EXERCISE DETAILS - If a record contains a picture, leave the picture out and transcribe everything else exactly.

RECORDS PROVIDED -
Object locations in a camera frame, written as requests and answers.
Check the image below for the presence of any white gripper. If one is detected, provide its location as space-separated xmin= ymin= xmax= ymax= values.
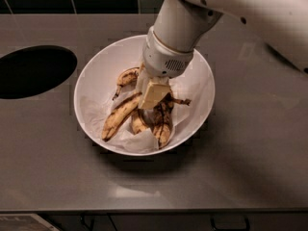
xmin=136 ymin=27 xmax=193 ymax=110

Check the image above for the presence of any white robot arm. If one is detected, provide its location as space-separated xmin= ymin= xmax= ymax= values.
xmin=137 ymin=0 xmax=308 ymax=109

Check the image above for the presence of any white paper napkin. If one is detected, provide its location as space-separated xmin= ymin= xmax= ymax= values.
xmin=79 ymin=45 xmax=193 ymax=155

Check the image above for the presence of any black cabinet handle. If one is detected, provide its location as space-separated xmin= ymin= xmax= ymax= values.
xmin=80 ymin=214 xmax=95 ymax=231

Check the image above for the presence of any black drawer handle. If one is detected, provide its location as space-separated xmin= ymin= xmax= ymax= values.
xmin=210 ymin=216 xmax=250 ymax=231

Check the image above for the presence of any printed paper sheet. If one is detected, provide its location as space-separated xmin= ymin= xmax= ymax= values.
xmin=0 ymin=214 xmax=62 ymax=231

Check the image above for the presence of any spotted banana peel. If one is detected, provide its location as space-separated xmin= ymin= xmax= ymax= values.
xmin=101 ymin=67 xmax=191 ymax=148

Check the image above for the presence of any large white bowl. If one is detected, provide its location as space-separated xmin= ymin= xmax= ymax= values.
xmin=74 ymin=35 xmax=215 ymax=156

SOLUTION BELOW -
Object locations in a camera frame, written as requests and answers.
Check the image below for the presence of any white gripper. If one is detected, provide its location as space-separated xmin= ymin= xmax= ymax= values.
xmin=136 ymin=27 xmax=193 ymax=110

Check the image above for the presence of any white robot arm. If one is detected, provide its location as space-separated xmin= ymin= xmax= ymax= values.
xmin=137 ymin=0 xmax=308 ymax=109

Check the image above for the presence of any white paper napkin. If one is detected, provide its location as space-separated xmin= ymin= xmax= ymax= values.
xmin=79 ymin=45 xmax=193 ymax=155

Check the image above for the presence of any black cabinet handle. If one is detected, provide its location as space-separated xmin= ymin= xmax= ymax= values.
xmin=80 ymin=214 xmax=95 ymax=231

Check the image above for the presence of any black drawer handle. If one is detected, provide its location as space-separated xmin= ymin= xmax= ymax= values.
xmin=210 ymin=216 xmax=250 ymax=231

Check the image above for the presence of any printed paper sheet. If one is detected, provide its location as space-separated xmin= ymin= xmax= ymax= values.
xmin=0 ymin=214 xmax=62 ymax=231

Check the image above for the presence of any spotted banana peel. If one is detected, provide its location as space-separated xmin= ymin= xmax= ymax= values.
xmin=101 ymin=67 xmax=191 ymax=148

Check the image above for the presence of any large white bowl. If one is detected, provide its location as space-separated xmin= ymin= xmax= ymax= values.
xmin=74 ymin=35 xmax=215 ymax=156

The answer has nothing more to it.